I was thinking about the proposed ESA mission eLISA, which is essentially a space version of the LIGO experiment, and it occurred to me that trailing three satellites behind the Earth's orbit seemed excessively complicated in comparison to using a reflector on the ground and another on the moon (if I am not mistaken, there is even already a mirror on the moon, from the Lunar Laser Ranging experiment) and a single satellite. Is there not a geosynchronous orbit with a line of sight to the moon at all times? It seems to me the added range would provide better sensitivity. Provided you know the exact distance to the reflector, you can calculate individual frequencies for the Earth and Moon lasers, downconvert the faster frequency through a PLL of sorts, and still use the resulting data in an interferometry analysis. Is there something major I am missing here that would make this arrangement more difficult than the proposed eLISA mission? It seems to shift a lot of the physical risk and cost of the mission to computational costs, which by comparison are much, much cheaper.


1 Answer 1


This would not be a giant version of eLISA, but a small (and complicated) one.

The distance between the LISA satellites will be 1 million kilometers, while the moon is on average 380.000km from Earth. So that arm would be less than half as long. Geosynchronous orbit is at 36.000km, not even 10% of the distance to the moon. The difference in length between your proposed detector arms is much shorter than the coherence length of any laser, so your interferometer would not work.

Further problems:

  • Positioning of mirror on Earth: Where do you want to put the mirror such that the moon is always visible in the sky?

  • Positioning of satellite: I doubt (without checking) that you can see the moon at all times from geosynchronous orbit. Maybe you could work with one of the Earh-Moon Lagrange points.

  • Constant mirror adjustment: Earth is rotating, and the Moon revolves around the Earth. So your interferometer arms would change angles constantly. (And you'd need to dig lots of tunnels straight through Earth, see above.)

  • Vibration: The mirrors have to be as free from vibration as possible. That is much easier to achieve with a free floating satellite than on earth or the moon. (Did you know there are moon quakes?)

  • Ellipticity: The distance to the moon varies between 360.000km and just over 400.000km during its orbit. So you'd be constantly adjusting the interferometer. A constant drift is not necessarily problematic, but the huge difference in distance might be.

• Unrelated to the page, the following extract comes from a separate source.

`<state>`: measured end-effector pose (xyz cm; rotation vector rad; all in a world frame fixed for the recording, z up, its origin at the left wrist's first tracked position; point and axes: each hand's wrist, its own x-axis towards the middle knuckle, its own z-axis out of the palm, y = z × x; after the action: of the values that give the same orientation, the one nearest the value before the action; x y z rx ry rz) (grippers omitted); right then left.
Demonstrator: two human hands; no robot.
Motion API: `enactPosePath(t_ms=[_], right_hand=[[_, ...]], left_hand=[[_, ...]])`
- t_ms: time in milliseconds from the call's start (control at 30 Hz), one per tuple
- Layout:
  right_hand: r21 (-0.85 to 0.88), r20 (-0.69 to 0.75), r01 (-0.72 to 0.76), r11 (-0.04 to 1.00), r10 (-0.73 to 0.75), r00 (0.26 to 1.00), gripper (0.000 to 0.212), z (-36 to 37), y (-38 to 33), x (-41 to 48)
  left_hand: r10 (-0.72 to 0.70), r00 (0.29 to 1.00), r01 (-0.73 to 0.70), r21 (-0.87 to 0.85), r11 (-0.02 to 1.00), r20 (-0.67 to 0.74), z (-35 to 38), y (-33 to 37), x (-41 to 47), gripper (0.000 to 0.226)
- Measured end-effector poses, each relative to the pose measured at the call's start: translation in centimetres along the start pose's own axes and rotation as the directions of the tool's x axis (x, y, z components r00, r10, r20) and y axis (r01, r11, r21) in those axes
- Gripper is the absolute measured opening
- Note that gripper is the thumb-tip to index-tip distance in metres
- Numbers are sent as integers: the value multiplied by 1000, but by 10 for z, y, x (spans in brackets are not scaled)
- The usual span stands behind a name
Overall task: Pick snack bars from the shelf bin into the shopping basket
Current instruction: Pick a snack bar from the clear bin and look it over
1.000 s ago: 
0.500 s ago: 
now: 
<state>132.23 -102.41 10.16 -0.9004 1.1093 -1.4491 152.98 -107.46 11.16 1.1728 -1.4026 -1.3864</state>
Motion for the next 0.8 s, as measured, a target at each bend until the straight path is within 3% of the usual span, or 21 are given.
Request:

Lastly, it is not clear to me how you want to replace precision measurement by calculation. What is PLL? How do you get meaningful interference patterns with lasers of different wavelengths? Also note that the "exact distance", if you want to count waves, must be better than half the wavelength of your laser, so a few hundred nanometers. At the distance of the moon, that is better than $1 : 10^{15}$ (hope that calculation is correct).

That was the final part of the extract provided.